Activity » Your answer should be an exact copy of all the entries, free of pictures.

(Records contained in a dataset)

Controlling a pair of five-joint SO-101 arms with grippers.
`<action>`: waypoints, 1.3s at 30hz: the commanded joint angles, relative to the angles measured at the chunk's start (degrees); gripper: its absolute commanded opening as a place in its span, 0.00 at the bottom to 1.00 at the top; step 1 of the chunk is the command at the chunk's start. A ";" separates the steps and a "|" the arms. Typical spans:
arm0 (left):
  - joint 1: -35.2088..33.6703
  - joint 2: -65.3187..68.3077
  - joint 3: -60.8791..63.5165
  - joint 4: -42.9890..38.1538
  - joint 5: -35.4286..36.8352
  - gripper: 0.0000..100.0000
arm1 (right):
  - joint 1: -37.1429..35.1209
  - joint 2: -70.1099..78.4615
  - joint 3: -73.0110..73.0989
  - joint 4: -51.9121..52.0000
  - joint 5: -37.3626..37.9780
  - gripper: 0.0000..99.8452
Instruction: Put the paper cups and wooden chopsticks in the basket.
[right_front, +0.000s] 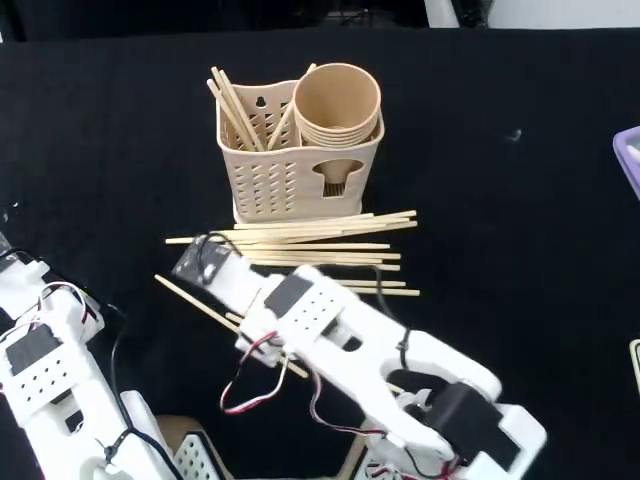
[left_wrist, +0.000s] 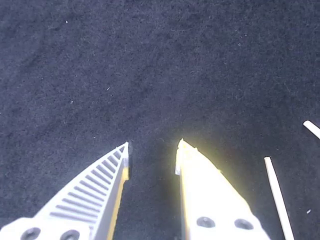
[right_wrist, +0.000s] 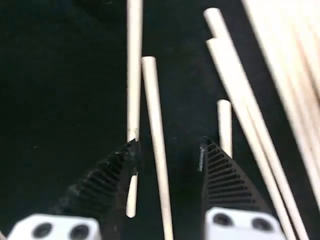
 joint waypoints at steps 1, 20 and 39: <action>0.48 -0.97 -2.15 0.26 0.35 0.16 | -1.49 1.27 -1.54 -1.49 0.53 0.19; 0.48 -0.97 -2.15 0.26 0.35 0.16 | -1.32 14.46 -8.84 -0.26 0.62 0.06; 0.48 -0.97 -2.15 0.26 0.35 0.16 | 13.19 -19.12 -9.01 8.35 6.77 0.01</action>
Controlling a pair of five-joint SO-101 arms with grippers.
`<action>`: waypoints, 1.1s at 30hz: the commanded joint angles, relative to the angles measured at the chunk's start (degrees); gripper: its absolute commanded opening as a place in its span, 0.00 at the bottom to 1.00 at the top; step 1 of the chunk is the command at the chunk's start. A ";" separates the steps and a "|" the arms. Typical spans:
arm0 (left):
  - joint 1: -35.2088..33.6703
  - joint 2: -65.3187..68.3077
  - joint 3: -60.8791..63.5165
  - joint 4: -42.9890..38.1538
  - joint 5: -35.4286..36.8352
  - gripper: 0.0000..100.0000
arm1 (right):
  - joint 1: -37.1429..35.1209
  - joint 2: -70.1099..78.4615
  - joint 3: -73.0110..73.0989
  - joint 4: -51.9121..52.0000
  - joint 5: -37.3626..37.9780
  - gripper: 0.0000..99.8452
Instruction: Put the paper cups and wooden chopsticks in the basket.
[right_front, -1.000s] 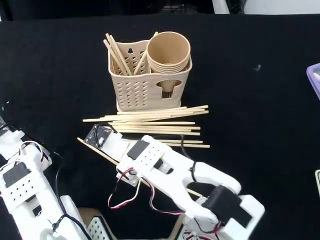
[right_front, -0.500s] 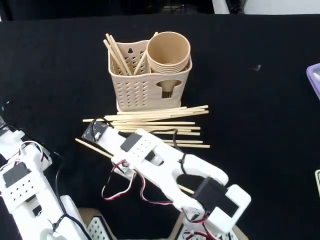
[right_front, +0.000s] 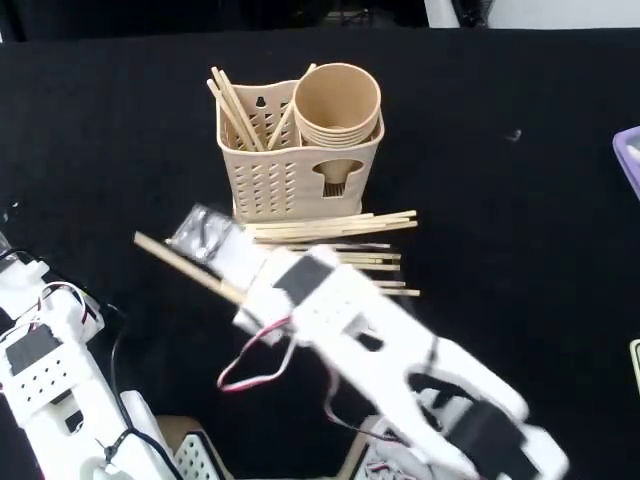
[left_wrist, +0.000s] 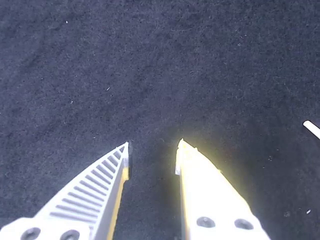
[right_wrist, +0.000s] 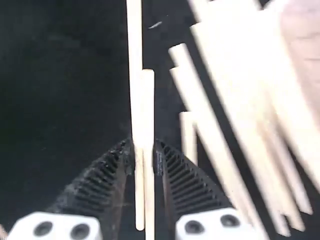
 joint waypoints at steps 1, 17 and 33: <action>0.40 -0.97 -2.15 0.26 0.35 0.16 | 7.91 -9.89 -1.89 0.09 3.16 0.01; 0.40 -0.97 -2.15 0.00 0.35 0.16 | 8.53 -27.56 -7.25 -45.10 -12.31 0.01; 0.40 -0.62 -2.15 0.00 0.35 0.16 | 10.46 -2.24 -17.98 -62.24 -11.96 0.01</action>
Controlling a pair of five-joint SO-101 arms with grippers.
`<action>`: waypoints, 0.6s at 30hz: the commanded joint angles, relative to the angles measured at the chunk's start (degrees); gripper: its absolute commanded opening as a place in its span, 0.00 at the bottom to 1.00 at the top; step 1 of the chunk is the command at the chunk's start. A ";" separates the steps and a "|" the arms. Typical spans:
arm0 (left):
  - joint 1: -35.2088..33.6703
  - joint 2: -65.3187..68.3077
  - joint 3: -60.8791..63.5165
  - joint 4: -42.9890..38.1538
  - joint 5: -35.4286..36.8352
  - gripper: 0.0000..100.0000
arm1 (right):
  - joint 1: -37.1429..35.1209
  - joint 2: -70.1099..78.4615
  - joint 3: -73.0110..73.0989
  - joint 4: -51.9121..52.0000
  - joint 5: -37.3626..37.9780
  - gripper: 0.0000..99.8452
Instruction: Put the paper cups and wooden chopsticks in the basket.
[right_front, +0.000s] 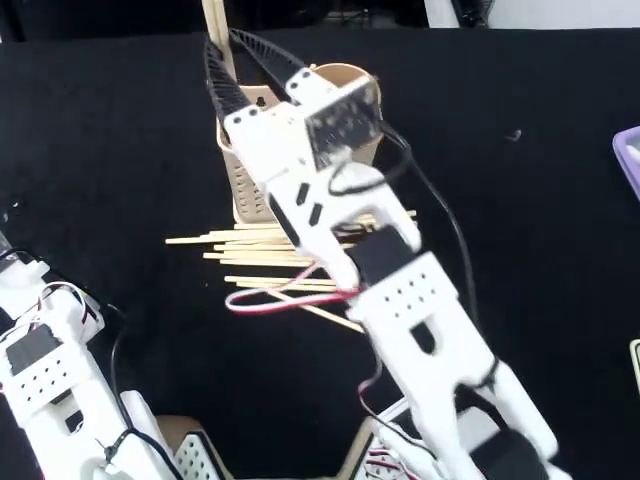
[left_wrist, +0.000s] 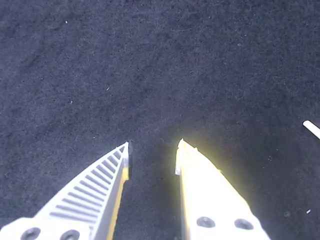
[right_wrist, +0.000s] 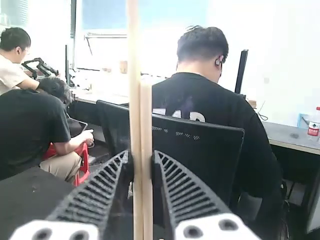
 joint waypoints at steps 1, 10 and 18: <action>0.40 -0.62 -2.15 0.00 0.35 0.16 | 0.70 3.38 -3.82 -1.49 -0.18 0.01; 0.40 -0.79 -2.15 0.00 0.35 0.16 | 4.40 6.11 6.20 -1.41 -0.53 0.01; 0.40 -0.70 -2.15 0.00 0.35 0.16 | 4.66 6.11 12.70 -1.41 -0.35 0.02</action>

Exercise response »
Controlling a pair of five-joint SO-101 arms with grippers.
`<action>`: waypoints, 1.3s at 30hz: the commanded joint angles, relative to the angles measured at the chunk's start (degrees); gripper: its absolute commanded opening as a place in its span, 0.00 at the bottom to 1.00 at the top; step 1 of the chunk is the command at the chunk's start. A ";" separates the steps and a "|" the arms. Typical spans:
arm0 (left):
  - joint 1: -35.2088..33.6703
  - joint 2: -65.3187..68.3077
  - joint 3: -60.8791..63.5165
  - joint 4: -42.9890..38.1538
  - joint 5: -35.4286..36.8352
  - gripper: 0.0000..100.0000
arm1 (right):
  - joint 1: -37.1429..35.1209
  - joint 2: -70.1099..78.4615
  - joint 3: -73.0110..73.0989
  - joint 4: -51.9121..52.0000
  - joint 5: -37.3626..37.9780
  - gripper: 0.0000..99.8452
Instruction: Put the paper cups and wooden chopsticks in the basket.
[right_front, +0.000s] 
[left_wrist, +0.000s] 
[right_wrist, +0.000s] 
 joint waypoints at steps 1, 20 and 39: <action>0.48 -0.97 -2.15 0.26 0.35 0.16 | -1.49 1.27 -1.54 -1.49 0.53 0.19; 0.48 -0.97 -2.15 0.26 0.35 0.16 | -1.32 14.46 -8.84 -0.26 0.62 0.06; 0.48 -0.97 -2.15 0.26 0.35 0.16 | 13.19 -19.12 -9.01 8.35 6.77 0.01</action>
Controlling a pair of five-joint SO-101 arms with grippers.
`<action>`: waypoints, 1.1s at 30hz: the commanded joint angles, relative to the angles measured at the chunk's start (degrees); gripper: its absolute commanded opening as a place in its span, 0.00 at the bottom to 1.00 at the top; step 1 of the chunk is the command at the chunk's start. A ";" separates the steps and a "|" the arms. Typical spans:
arm0 (left):
  - joint 1: -35.2088..33.6703
  - joint 2: -65.3187..68.3077
  - joint 3: -60.8791..63.5165
  - joint 4: -42.9890..38.1538
  - joint 5: -35.4286..36.8352
  - gripper: 0.0000..100.0000
arm1 (right):
  - joint 1: -37.1429..35.1209
  - joint 2: -70.1099..78.4615
  - joint 3: -73.0110..73.0989
  - joint 4: -51.9121..52.0000
  - joint 5: -37.3626..37.9780
  - gripper: 0.0000..99.8452
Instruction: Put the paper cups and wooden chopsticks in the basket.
[right_front, -1.000s] 
[right_front, -0.500s] 
[right_front, +0.000s] 
[left_wrist, +0.000s] 
[right_wrist, +0.000s] 
 joint waypoints at steps 1, 17 and 33: <action>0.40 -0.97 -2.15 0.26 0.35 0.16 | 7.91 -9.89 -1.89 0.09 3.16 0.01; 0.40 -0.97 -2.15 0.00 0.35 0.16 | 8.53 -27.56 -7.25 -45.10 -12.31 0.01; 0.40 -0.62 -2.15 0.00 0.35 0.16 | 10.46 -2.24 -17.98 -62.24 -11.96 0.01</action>
Controlling a pair of five-joint SO-101 arms with grippers.
`<action>`: waypoints, 0.6s at 30hz: the commanded joint angles, relative to the angles measured at the chunk's start (degrees); gripper: its absolute commanded opening as a place in its span, 0.00 at the bottom to 1.00 at the top; step 1 of the chunk is the command at the chunk's start. A ";" separates the steps and a "|" the arms. Typical spans:
arm0 (left):
  - joint 1: -35.2088..33.6703
  - joint 2: -65.3187..68.3077
  - joint 3: -60.8791..63.5165
  - joint 4: -42.9890..38.1538
  - joint 5: -35.4286..36.8352
  - gripper: 0.0000..100.0000
arm1 (right):
  - joint 1: -37.1429..35.1209
  - joint 2: -70.1099..78.4615
  - joint 3: -73.0110..73.0989
  - joint 4: -51.9121..52.0000
  - joint 5: -37.3626..37.9780
  - gripper: 0.0000..99.8452
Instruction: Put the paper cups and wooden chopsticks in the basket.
[right_front, +0.000s] 
[left_wrist, +0.000s] 
[right_wrist, +0.000s] 
 joint waypoints at steps 1, 10 and 18: <action>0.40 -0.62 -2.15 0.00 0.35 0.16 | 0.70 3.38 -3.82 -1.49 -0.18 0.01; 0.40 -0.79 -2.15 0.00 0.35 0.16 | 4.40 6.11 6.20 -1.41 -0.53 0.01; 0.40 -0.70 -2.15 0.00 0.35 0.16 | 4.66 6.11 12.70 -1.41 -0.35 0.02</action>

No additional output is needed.